Der Aufruf der Widerstandskämpfer im Dezember 1989

Am Morgen des 21. Dezember 1989, nur wenige Tage vor dem ersten Weihnachtsfest nach dem Fall der Mauer, lesen die Abonnenten der Jungen Welt einen Appell, der inmitten der politischen Auflösung vor rechten Gefahren warnt und zur Rettung der DDR als antifaschistischer Staat aufruft.

In jenen turbulenten Wochen befindet sich die DDR in einem Schwebezustand. Die Grenzen sind offen, die Macht der SED ist gebrochen, und am Runden Tisch wird über die Zukunft verhandelt. Genau in diesem Moment meldet sich das Komitee der Antifaschistischen Widerstandskämpfer zu Wort. Ihr Aufruf liest sich wie ein letzter Versuch, die Deutungshoheit über die Geschichte und die moralische Legitimation des Staates zurückzugewinnen, indem man an die Wurzeln der DDR erinnert.

Bemerkenswert offen spricht der Text ein Phänomen an, das in der offiziellen Lesart des Staates lange Zeit keinen Platz hatte. Es wird vor „neonazistischen Umtrieben“ gewarnt, die in Stadt und Land zunehmen würden. Für den Leser der damaligen Zeit muss dies wie ein Schock, aber auch wie eine Bestätigung der eigenen Beobachtungen gewirkt haben. Das Eingeständnis, dass der Faschismus eben nicht mit der Wurzel ausgerottet war, dient hier jedoch als Argument, die DDR als Schutzmacht zu erhalten.

Der Begriff des Antifaschismus wird in diesem Dokument zu einem „Programm der Hoffnung“ stilisiert. Während auf den Straßen die Rufe nach der D-Mark und der Wiedervereinigung immer lauter werden, versuchen die Verfasser, einen „Dritten Weg“ zu skizzieren. Sie appellieren an jene Bürger, die zwar Reformen wünschen, aber die Eigenständigkeit der DDR bewahren wollen. Es ist der Versuch, humanistische Grundwerte gegen den drohenden Ausverkauf und die politische Unsicherheit in Stellung zu bringen.

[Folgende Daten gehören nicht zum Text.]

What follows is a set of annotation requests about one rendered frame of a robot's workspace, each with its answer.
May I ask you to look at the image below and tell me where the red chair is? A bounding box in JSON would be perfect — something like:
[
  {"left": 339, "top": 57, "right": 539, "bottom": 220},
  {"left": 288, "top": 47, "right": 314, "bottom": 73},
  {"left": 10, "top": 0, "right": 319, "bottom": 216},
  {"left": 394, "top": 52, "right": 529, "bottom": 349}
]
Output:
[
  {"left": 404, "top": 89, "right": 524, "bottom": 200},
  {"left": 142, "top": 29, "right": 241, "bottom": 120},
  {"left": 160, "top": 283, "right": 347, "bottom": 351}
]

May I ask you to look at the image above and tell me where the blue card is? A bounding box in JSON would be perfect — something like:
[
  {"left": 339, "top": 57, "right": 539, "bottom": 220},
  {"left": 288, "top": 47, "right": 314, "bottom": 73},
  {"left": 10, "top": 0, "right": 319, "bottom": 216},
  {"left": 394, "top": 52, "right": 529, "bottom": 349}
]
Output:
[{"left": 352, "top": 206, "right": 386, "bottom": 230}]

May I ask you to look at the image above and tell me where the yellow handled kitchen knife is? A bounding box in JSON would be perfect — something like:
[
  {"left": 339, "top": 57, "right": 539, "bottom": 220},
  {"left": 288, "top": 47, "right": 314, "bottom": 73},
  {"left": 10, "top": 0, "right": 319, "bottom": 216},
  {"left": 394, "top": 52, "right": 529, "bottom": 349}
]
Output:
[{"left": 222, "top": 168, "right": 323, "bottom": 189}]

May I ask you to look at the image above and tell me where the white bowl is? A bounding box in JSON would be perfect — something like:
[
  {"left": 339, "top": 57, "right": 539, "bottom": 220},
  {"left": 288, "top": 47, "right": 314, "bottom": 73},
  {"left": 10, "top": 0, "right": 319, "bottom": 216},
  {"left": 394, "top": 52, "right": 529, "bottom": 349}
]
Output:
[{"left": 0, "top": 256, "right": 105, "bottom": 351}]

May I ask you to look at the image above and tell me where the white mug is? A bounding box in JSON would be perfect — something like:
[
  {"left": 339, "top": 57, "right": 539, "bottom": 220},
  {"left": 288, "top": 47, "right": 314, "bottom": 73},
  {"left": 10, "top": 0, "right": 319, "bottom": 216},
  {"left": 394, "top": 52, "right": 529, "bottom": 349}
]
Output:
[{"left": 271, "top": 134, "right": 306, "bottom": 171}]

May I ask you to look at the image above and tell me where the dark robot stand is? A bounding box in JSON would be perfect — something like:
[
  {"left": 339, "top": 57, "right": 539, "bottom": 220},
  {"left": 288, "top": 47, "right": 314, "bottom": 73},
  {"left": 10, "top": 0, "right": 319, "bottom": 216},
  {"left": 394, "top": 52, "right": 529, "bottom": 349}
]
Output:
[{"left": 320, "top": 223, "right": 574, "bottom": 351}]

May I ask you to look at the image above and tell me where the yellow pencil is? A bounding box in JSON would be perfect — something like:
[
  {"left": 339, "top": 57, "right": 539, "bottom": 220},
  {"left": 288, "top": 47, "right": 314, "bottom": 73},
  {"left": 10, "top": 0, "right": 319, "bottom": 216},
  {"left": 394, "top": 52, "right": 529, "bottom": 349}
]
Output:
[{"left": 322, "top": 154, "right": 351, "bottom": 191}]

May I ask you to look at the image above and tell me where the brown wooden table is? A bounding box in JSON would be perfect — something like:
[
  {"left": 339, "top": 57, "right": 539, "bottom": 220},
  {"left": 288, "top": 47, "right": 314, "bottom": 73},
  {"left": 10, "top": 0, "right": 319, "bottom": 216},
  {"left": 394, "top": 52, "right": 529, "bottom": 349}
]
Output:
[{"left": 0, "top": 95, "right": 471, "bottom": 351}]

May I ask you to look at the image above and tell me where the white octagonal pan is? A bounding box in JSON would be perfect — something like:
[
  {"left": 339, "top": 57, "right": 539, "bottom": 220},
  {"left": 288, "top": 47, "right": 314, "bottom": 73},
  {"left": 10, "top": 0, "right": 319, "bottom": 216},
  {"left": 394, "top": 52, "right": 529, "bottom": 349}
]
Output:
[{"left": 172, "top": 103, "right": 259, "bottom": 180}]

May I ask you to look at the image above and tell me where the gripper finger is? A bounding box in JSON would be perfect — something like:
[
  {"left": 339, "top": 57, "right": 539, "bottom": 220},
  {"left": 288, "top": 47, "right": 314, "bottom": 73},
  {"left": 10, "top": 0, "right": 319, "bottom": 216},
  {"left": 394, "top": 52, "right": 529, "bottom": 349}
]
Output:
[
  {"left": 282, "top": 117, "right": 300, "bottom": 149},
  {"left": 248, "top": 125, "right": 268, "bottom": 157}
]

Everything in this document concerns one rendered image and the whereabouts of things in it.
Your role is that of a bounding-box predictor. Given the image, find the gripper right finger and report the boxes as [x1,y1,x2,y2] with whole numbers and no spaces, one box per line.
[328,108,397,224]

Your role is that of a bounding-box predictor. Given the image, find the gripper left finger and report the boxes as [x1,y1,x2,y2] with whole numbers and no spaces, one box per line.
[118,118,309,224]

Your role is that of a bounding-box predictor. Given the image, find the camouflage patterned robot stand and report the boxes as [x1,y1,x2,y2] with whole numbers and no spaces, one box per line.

Aus heutiger Sicht wirkt dieser Aufruf wie ein Dokument des Scheiterns, aber auch der tragischen Fehleinschätzung der Stimmungslage. Die Ideale, die hier beschworen werden, hatten für die breite Masse ihre Bindekraft längst verloren. Die Hoffnung der Verfasser, durch eine Rückbesinnung auf den Gründungsmythos eine gesellschaftliche Kraft zu reaktivieren, sollte sich in den darauffolgenden Monaten und bei den Wahlen im März 1990 nicht erfüllen.